|Qohen Leth corrects people who call him a number cruncher: he's an entity cruncher. Even though he is very good at his job, processing data in the office at his company's famous cube-based computer terminals, he is obsessed with the meaning of life. He would prefer to stay home where he expects to receive a phone call telling him why he exists. Management recognizes his potential and instead allows him to work from home on an important project: attempting to prove "The Zero Theorem".|
As we soon learn, the "Zip T" (as it is called by those who have worked on it unsuccessfully for years) will show that the universe will end with everything being reduced to a zero-dimensional point in space after being devoured by a black hole, a corollary of which is the meaningless of life.
This film certainly has that Terry Gilliam feel, somewhere between steampunk and psychedelia with helpings of Kafka and Monty Python thrown in. If you are interested in plot and comprehensibility, however, then this movie may not be for you, as that feeling is really what takes center stage.
Now, some comments on the math:
- The visual portrayal of the way theorems are proved was really cool. It looks like a video game, somewhere between Tetris and Minecraft. The "player" has to twist and steer the cubes so that they fit together into a huge structure in such a way that the mathematical symbols on the surfaces of the cubes form mathematical statements. Occasionally, huge sections of the construction collapse, presumably because the mathematical statements they formed were found to be invalid. (Now, I must say that I do not use a joystick when I am proving new theorems, but that what I do can feel like this looks. I can write pages of formulas that I think are valid and true mathematical statements, and then I find either a logical contradiction or try a computer experiment that does not behave as predicted by the formulas and the whole thing collapses.)
- Leth, unfortunately IMHO, displays many of the stereotype qualities of mathematical characters in fiction. He is neurotic, depressive, obsessive, and anti-social. For example, he always refers to himself in the plural, hates parties, expects to receive a personal phone call telling him the secret of life, avoids food with taste, etc.
- It is similar to Good Will Hunting both in that it features Matt Damon (who plays "Management" in The Zero Theorem) and in that the mathematician character is seeing a therapist. (Qohen's therapist is a virtual one, but still . . . )

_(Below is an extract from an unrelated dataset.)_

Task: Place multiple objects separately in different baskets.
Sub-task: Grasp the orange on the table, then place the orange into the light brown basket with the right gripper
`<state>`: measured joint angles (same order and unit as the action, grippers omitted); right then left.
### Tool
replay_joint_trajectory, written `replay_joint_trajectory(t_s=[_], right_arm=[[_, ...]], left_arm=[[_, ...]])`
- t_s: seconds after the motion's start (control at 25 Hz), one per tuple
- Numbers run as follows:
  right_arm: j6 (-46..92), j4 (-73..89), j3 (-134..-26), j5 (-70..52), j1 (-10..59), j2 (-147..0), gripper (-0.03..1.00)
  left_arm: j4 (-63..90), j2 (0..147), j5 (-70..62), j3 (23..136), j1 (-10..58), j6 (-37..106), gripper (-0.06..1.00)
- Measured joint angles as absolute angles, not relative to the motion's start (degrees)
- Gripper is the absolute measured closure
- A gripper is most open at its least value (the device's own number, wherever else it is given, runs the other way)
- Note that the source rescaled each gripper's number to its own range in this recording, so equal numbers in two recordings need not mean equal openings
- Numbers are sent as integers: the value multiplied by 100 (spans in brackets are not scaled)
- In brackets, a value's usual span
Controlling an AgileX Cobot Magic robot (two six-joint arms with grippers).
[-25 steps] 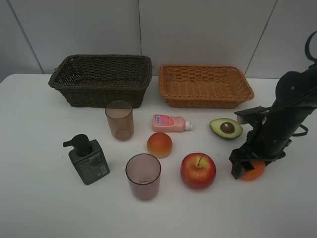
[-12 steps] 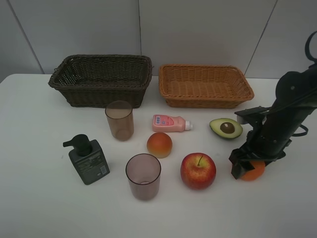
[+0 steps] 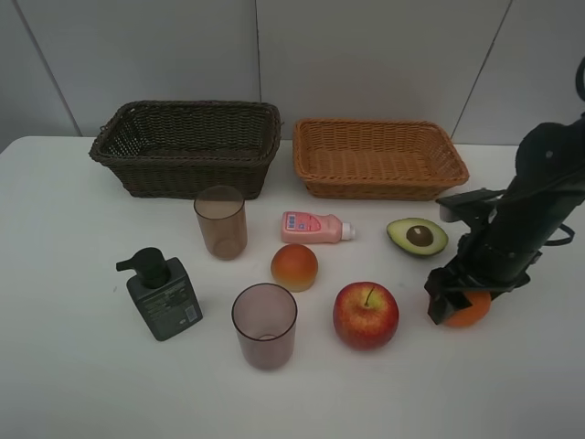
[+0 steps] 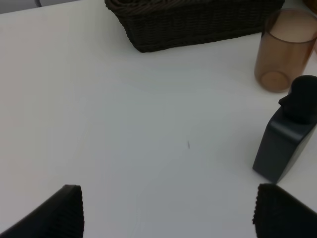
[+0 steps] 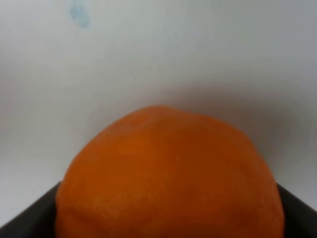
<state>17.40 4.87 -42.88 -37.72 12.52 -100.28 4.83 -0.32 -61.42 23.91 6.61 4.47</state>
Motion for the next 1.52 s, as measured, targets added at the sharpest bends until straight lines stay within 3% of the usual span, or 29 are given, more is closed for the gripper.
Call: replay_joint_trajectory(t_s=[0.48, 0.84, 1.52], right_arm=[[1740, 487, -4419, -4409, 1252, -9087, 66], [1740, 359, -5908, -5240, 1252, -8809, 66], [1740, -31, -8159, -4705, 1252, -10250, 66]], left_arm=[[483, -32, -6142, 2391, 661, 447, 2], [483, -32, -6142, 2391, 661, 447, 2], [483, -32, -6142, 2391, 661, 447, 2]])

- Most of the mathematical notation we see in the film comes in the form of symbols (derivatives of ψ, looking like wave equations from a quantum field theory, perhaps) on the surfaces of cubes on Leth's computer display. However, Management's son, Bob, does write some formulas in chalk on Qohen's wall when explaining the theorem to him. (I'm afraid I couldn't quite see what he wrote.)
- Leth frequently asks why anyone would want to prove that life is meaningless. One could argue that Leth (who lives in an old abandoned church, by the way) represents those who find math and science unappealing because it interferes with their spirituality and faith. Management represents those who profit financially from technology, as he explains he plans to do with the Zero Theorem once it is proved. There does not seem to be anyone in the film who likes math and science for esthetic or ethical reasons. That's a shame, because it is important to be aware that awe and beauty can be found in these discoveries, and that a good case could be made that the discoveries of science and math have made the world a better place.
- Spoiler Alert: Like Pi and Good Will Hunting, the end of the movie seems to suggest that the best thing one can do with math is ignore it. In each of these films, there are people who are pressuring the protagonist to pursue a mathematical goal. In each of them, the protagonist is made miserable and "crazy", finding happiness only when they give up and live a "normal life". I really do fear that this will give viewers a serious misconception about math. Let me assure you that being a career mathematician is actually a nice job. It always ranks highly on "job satisfaction surveys". Contrary to the portrayal in film, it can be a very social activity and be done by people who have ordinary lives and other hobbies.